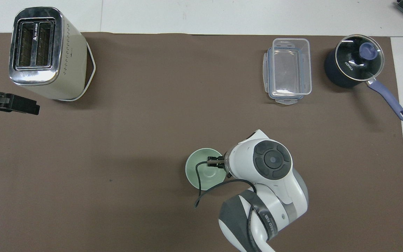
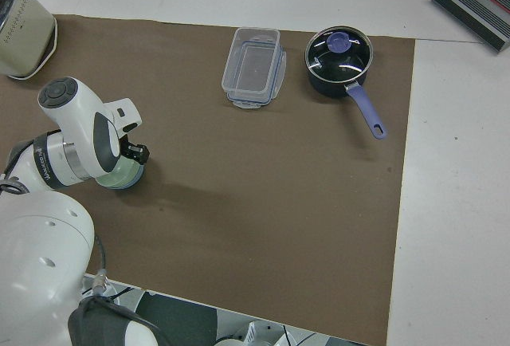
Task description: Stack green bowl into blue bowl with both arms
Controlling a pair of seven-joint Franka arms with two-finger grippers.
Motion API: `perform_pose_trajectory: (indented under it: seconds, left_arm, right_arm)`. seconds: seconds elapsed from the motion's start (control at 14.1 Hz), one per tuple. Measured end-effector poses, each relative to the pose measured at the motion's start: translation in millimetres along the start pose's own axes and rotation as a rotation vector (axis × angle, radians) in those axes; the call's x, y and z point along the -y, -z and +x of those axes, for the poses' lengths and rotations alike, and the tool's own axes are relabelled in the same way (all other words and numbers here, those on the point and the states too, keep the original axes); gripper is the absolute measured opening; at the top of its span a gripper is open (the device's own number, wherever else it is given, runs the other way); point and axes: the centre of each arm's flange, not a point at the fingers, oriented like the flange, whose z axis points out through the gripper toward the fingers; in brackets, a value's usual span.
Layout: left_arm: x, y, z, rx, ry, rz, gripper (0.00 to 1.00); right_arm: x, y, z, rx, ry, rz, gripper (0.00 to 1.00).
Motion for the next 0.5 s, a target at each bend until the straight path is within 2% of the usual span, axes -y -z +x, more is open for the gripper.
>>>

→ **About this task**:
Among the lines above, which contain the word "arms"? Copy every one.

→ **Response to the task**:
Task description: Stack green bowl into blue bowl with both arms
Controlling a pair of seven-joint Franka arms with two-finger grippers.

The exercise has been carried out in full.